WARNING/CAUTION: Even though it may be rare, some people may have very bad and sometimes deadly side effects when taking a drug. Tell your doctor or get medical help right away if you have any of the following signs or symptoms that may be related to a very bad side effect:
- Signs of an allergic reaction, like rash; hives; itching; red, swollen, blistered, or peeling skin with or without fever; wheezing; tightness in the chest or throat; trouble breathing, swallowing, or talking; unusual hoarseness; or swelling of the mouth, face, lips, tongue, or throat.
- Signs of infection like fever, chills, very bad sore throat, ear or sinus pain, cough, more sputum or change in color of sputum, pain with passing urine, mouth sores, or wound that will not heal.
- Signs of high blood pressure like very bad headache or dizziness, passing out, or change in eyesight.
- Warm, red, or painful skin or sores on the body.
- A skin lump or growth.
- Any unexplained bruising or bleeding.
- Sudden change in eyesight.
- Call your doctor right away if you have a swollen gland, night sweats, shortness of breath, or weight loss without trying.

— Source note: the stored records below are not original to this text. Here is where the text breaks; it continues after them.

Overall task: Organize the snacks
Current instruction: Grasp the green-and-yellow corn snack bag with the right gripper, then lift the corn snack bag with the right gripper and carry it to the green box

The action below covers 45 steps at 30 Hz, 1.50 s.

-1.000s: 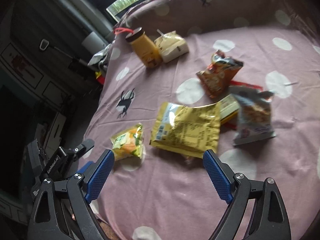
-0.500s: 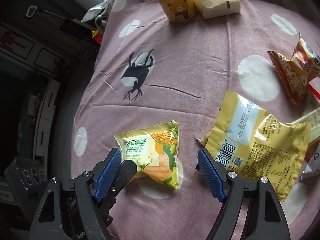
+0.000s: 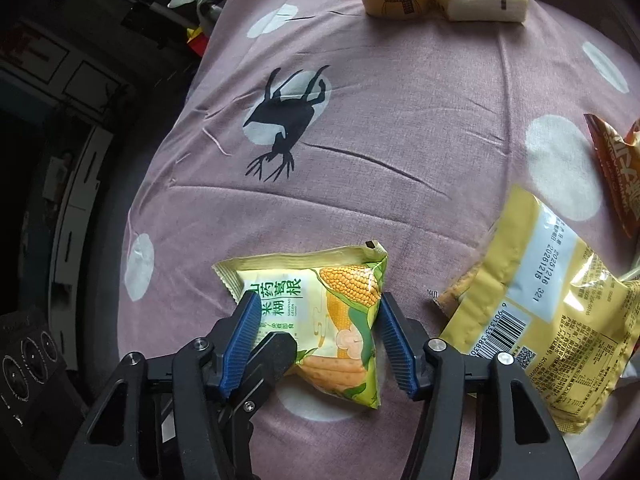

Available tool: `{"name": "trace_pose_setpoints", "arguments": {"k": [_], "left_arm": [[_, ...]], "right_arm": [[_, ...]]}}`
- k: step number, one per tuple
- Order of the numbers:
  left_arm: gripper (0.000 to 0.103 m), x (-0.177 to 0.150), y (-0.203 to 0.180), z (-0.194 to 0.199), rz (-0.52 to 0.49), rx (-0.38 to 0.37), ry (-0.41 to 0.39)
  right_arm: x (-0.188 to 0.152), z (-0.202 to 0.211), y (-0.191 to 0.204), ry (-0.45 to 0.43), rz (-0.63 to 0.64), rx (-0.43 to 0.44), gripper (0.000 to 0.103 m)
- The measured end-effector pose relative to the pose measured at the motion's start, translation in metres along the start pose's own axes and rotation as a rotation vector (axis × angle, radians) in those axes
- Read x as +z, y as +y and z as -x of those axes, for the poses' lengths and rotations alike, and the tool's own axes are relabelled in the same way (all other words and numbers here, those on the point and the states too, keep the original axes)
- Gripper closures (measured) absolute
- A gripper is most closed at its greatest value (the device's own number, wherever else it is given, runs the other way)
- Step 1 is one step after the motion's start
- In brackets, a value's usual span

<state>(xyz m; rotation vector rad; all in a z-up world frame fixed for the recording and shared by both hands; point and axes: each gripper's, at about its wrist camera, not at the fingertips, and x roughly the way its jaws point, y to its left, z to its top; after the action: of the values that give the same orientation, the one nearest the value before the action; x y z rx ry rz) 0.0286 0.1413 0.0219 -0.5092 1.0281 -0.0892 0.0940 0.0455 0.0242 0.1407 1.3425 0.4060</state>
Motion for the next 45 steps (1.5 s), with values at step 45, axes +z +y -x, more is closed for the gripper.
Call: {"name": "trace_pose_setpoints", "arguments": {"k": [45], "left_arm": [[0.076,-0.077,-0.121,0.091,-0.362,-0.133,-0.259]], "right_arm": [[-0.11,0.163,-0.029,-0.504,-0.006,0.008,0.06]]}}
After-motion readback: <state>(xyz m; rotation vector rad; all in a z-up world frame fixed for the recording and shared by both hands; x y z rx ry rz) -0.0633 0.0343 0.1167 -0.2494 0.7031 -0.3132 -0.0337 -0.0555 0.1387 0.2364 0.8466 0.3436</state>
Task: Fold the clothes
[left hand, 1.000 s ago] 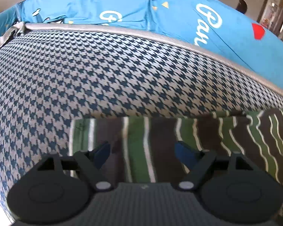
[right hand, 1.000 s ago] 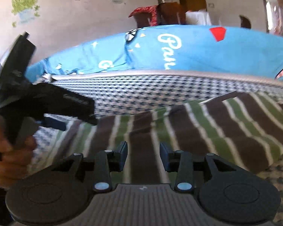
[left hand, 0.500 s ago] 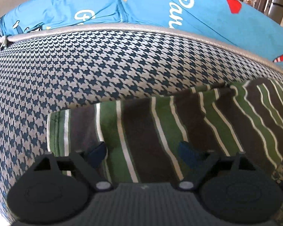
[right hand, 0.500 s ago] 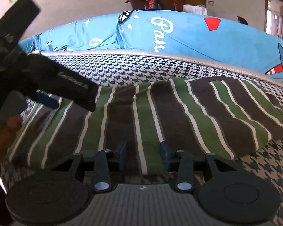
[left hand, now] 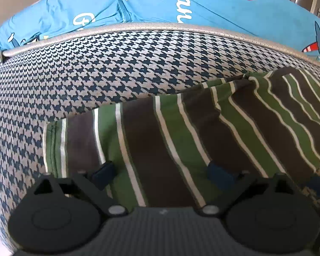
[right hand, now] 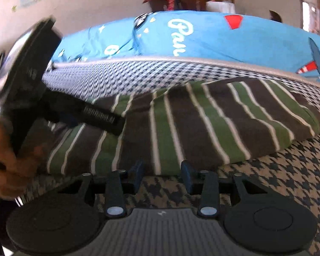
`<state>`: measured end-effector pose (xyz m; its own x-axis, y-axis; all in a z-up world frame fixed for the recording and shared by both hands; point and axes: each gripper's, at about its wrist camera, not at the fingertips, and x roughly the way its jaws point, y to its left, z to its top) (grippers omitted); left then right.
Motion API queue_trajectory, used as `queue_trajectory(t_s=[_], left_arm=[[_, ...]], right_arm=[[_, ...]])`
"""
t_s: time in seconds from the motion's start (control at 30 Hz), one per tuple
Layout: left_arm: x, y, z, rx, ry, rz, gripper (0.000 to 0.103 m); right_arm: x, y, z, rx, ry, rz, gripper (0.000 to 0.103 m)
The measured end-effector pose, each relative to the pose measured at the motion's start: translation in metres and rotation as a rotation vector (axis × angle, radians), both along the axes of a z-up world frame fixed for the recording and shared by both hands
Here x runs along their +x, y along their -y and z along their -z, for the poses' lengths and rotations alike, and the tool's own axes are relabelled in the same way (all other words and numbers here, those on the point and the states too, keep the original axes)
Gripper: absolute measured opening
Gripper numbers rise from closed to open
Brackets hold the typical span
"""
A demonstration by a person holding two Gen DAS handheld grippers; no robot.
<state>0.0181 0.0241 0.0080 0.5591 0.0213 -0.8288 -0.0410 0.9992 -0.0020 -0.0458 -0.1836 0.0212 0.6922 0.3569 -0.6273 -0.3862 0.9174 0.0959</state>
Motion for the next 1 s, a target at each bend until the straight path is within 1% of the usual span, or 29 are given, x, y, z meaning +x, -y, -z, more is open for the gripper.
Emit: queue_trajectory(t_s=[0.03, 0.17, 0.43, 0.53, 0.6, 0.73, 1.0], left_arm=[[0.001, -0.001, 0.0, -0.007, 0.002, -0.006, 0.098], [0.004, -0.003, -0.001, -0.027, 0.007, -0.027, 0.098], [0.01, -0.002, 0.001, -0.016, 0.005, -0.029, 0.101], [0.011, 0.002, 0.003, -0.01, 0.004, -0.023, 0.102], [0.012, 0.004, 0.004, 0.0, 0.004, -0.019, 0.103], [0.011, 0.007, 0.005, 0.006, 0.004, -0.015, 0.103], [0.007, 0.016, 0.006, 0.021, 0.0, 0.004, 0.103]], right_arm=[[0.001, 0.004, -0.002, 0.009, 0.011, 0.019, 0.039], [0.007, 0.011, -0.005, -0.011, 0.074, 0.091, 0.039], [0.036, 0.02, 0.001, -0.02, 0.099, 0.181, 0.039], [0.046, 0.024, 0.001, -0.003, 0.101, 0.205, 0.039], [0.05, 0.025, 0.003, -0.008, 0.102, 0.219, 0.04], [0.058, 0.03, 0.012, 0.005, 0.054, 0.238, 0.04], [0.046, 0.024, 0.011, -0.065, 0.045, 0.219, 0.042]])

All drugs may cause side effects. However, many people have no side effects or only have minor side effects. Call your doctor or get medical help if any of these side effects or any other side effects bother you or do not go away:
- Upset stomach or throwing up.
- Dizziness or headache.
- Nose irritation.
- Signs of a common cold.
- Flu-like signs.
- Feeling tired or weak.
- Pimples (acne).
- Mouth or throat pain or irritation.
- Stomach pain.
These are not all of the side effects that may occur. If you have questions about side effects, call your doctor. Call your doctor for medical advice about side effects.
You may report side effects to your national health agency.
Use this drug as ordered by your doctor. Read all information given to you. Follow all instructions closely.
- Take with or without food.
- Take this drug at the same time of day.
- Swallow whole with a drink of water.
- Do not chew, break, or crush.
- Keep taking this drug as you have been told by your doctor or other health care provider, even if you feel well.
- Take a missed dose as soon as you think about it.
- If it is less than 12 hours until the next dose, skip the missed dose and go back to your normal time.
- Do not take 2 doses within 12 hours of each other.
- Store in the original container at room temperature.
- Store in a dry place. Do not store in a bathroom.
- Keep all drugs in a safe place. Keep all drugs out of the reach of children and pets.
- Throw away unused or expired drugs. Do not flush down a toilet or pour down a drain unless you are told to do so. Check with your pharmacist if you have questions about the best way to throw out drugs. There may be drug take-back programs in your area.
- If your symptoms or health problems do not get better or if they become worse, call your doctor.
- Do not share your drugs with others and do not take anyone else’s drugs.
- Some drugs may have another patient information leaflet. If you have any questions about this drug, please talk with your doctor, nurse, pharmacist, or other health care provider.
- This drug comes with an extra patient fact sheet called a Medication Guide. Read it with care. Read it again each time this drug is refilled. If you have any questions about this drug, please talk with the doctor, pharmacist, or other health care provider.
- If you think there has been an overdose, call your poison control center or get medical care right away. Be ready to tell or show what was taken, how much, and when it happened.